Below is a listing to transcribe in full and exactly; keep the pictures out.

/---

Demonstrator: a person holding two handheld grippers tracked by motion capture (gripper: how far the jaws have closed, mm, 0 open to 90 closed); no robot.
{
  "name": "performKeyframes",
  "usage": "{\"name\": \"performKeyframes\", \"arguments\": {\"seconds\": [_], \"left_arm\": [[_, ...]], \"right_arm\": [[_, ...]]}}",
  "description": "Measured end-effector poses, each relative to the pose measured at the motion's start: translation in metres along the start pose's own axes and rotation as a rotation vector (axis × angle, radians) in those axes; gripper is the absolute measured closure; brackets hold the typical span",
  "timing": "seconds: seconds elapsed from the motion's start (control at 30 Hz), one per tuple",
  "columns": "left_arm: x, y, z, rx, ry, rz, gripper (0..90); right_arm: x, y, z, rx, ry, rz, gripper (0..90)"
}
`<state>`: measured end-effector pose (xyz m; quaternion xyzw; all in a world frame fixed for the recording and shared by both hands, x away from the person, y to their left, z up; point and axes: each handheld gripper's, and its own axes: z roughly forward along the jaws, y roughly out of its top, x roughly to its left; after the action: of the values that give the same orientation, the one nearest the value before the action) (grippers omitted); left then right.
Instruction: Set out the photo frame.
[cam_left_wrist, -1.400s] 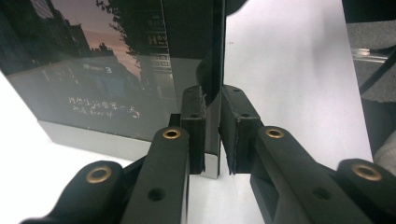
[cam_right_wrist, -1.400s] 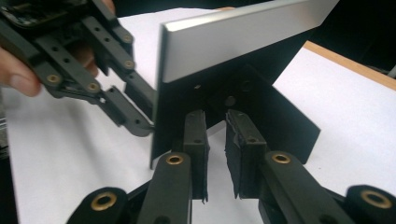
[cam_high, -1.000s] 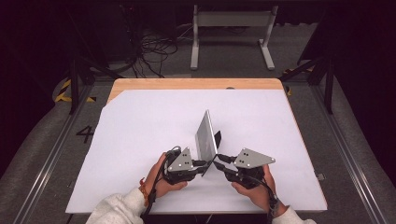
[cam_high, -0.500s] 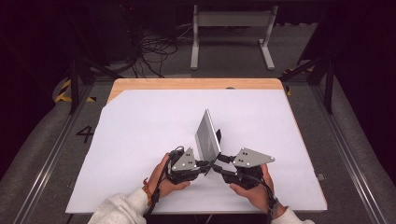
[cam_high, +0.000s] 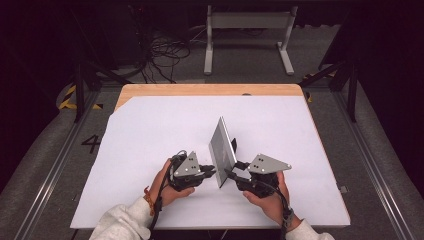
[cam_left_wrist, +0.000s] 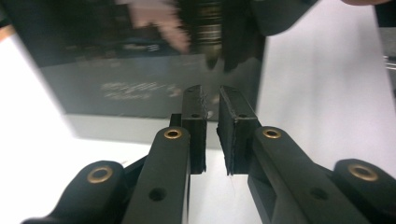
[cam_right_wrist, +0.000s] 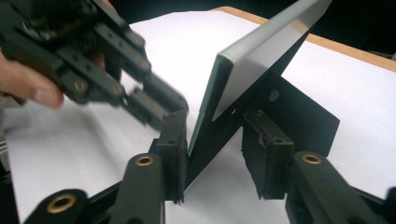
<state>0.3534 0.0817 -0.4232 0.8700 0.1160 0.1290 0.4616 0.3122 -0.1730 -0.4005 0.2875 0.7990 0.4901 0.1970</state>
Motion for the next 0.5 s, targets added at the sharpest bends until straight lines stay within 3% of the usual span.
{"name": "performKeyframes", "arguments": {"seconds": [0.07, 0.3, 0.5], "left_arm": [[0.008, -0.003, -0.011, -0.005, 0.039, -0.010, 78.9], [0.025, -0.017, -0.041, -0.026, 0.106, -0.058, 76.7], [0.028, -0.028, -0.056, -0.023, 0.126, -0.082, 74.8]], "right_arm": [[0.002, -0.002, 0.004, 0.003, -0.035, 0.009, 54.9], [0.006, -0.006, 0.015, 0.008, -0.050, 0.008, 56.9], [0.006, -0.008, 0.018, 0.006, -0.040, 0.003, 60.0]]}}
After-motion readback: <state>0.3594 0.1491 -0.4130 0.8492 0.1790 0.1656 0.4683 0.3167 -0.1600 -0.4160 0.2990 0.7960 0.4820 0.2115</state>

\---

RESPONSE BOX:
Demonstrator: a person holding two handheld grippers tracked by motion capture (gripper: how far the jaws have closed, mm, 0 open to 90 closed); no robot.
{
  "name": "performKeyframes",
  "usage": "{\"name\": \"performKeyframes\", \"arguments\": {\"seconds\": [_], \"left_arm\": [[_, ...]], \"right_arm\": [[_, ...]]}}",
  "description": "Measured end-effector poses, each relative to the pose measured at the motion's start: translation in metres along the start pose's own axes and rotation as a rotation vector (axis × angle, radians) in those axes; gripper is the absolute measured closure; brackets hold the typical span",
  "timing": "seconds: seconds elapsed from the motion's start (control at 30 Hz), one per tuple",
  "columns": "left_arm: x, y, z, rx, ry, rz, gripper (0..90); right_arm: x, y, z, rx, ry, rz, gripper (0..90)"
}
`<state>`: measured end-effector pose (xyz m; quaternion xyzw; all in a world frame fixed for the recording and shared by both hands, x away from the person, y to their left, z up; point and axes: each handheld gripper's, and its own axes: z roughly forward along the jaws, y roughly out of its top, x roughly to its left; after the action: of the values that give the same orientation, the one nearest the value before the action) (grippers omitted); left then right.
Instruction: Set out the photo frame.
[cam_left_wrist, -1.400s] 
[cam_right_wrist, -1.400s] 
[cam_high, -1.000s] 
[cam_high, -0.500s] 
[cam_high, +0.000s] 
[cam_left_wrist, +0.000s] 
[cam_right_wrist, +0.000s] 
<state>0.3534 0.0817 -0.4232 0.8700 0.1160 0.1290 0.4616 0.3122 -0.1730 -0.4005 0.2875 0.7990 0.4901 0.1970</state>
Motion for the next 0.5 s, targets added at the sharpest bends until straight lines stay within 3% of the usual span.
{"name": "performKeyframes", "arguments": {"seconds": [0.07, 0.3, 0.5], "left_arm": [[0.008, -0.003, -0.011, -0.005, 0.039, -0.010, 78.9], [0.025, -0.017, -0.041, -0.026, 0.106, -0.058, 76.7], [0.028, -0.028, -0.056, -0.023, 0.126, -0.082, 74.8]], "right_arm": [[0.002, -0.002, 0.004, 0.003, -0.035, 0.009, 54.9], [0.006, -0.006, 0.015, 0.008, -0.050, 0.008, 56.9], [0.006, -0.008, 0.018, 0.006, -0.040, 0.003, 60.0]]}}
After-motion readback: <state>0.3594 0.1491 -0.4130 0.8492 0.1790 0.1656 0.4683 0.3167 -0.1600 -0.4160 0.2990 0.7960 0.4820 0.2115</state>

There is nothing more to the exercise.